The mayor also said the fund’s lawsuit could hurt Houston firefighters because SB 2190 caps each of the three pension funds’ administrative costs, including legal fees.

“It’s not like days in the past when you could spend administrative costs and pass that cost to all taxpayers in the city,” Turner said at a news conference on Wednesday. “Right now under the bill that’s been signed by the governor, their administrative costs are capped and once they go outside those caps then they are directly pulling money from the benefits of the firefighters.”

He urged the firefighters’ fund to “stop digging a hole” and accept his reform package.

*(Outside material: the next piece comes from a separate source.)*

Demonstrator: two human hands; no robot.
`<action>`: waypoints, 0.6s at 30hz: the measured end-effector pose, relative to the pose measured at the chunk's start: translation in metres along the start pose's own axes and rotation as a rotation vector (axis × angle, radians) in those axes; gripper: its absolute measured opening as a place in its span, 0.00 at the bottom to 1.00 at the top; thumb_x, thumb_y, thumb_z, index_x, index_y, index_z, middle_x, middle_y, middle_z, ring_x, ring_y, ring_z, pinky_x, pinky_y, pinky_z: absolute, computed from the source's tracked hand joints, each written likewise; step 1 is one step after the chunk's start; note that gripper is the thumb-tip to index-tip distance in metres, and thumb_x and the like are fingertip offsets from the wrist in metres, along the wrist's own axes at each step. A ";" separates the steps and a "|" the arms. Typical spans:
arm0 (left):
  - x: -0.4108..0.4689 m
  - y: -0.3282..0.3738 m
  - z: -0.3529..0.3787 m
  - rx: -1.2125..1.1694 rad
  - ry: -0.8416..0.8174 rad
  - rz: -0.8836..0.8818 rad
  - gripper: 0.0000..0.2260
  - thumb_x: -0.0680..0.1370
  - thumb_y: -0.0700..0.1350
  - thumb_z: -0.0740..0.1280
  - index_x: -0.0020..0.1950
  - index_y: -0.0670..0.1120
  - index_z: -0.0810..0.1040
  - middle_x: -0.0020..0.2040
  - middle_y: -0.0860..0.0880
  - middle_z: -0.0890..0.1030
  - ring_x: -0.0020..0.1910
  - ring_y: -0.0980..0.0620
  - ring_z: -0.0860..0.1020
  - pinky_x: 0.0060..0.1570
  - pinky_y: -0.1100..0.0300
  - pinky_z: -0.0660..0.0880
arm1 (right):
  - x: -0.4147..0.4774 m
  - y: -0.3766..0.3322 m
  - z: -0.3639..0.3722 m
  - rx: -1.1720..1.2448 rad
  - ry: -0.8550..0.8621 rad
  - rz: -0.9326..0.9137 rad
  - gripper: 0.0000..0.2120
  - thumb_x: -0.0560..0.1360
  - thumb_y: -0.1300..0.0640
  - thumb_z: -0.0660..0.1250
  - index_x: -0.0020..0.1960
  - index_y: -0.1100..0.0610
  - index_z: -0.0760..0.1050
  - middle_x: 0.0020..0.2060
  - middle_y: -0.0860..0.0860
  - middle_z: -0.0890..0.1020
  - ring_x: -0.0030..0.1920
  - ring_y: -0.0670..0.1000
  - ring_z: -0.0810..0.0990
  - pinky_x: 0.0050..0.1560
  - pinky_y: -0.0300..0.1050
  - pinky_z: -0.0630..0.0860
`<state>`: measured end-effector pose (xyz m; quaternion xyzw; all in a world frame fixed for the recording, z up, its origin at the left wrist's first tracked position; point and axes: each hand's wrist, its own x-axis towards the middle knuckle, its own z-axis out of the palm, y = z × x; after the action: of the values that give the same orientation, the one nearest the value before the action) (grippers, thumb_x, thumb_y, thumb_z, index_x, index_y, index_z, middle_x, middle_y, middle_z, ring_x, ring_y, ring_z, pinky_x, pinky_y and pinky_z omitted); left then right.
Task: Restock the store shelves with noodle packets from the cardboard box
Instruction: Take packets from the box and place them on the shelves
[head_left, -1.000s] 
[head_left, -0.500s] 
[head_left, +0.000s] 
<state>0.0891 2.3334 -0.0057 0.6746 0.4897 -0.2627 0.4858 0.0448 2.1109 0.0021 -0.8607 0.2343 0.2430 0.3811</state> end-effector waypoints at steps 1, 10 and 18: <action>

“I think they need to do what’s in the best interest of the people they claim to represent, firefighters both active and retired. But it’s their call, we feel very comfortable about the legislation,” Turner said.

The fund’s claim that the new state law is unconstitutional is familiar and ironic to observers of the festering funding crisis.

Houston unsuccessfully sued the firefighters’ fund in January 2014, seeking a declaration that the old state law setting how the fund was operated, and giving the city no control over the amount of its contributions, was unconstitutional.

Turner says his plan will eliminate the city’s pension debt in 30 years. It calls for $2.8 billion in retirement benefit cuts and depends on voter approval of $1 billion in pension bonds.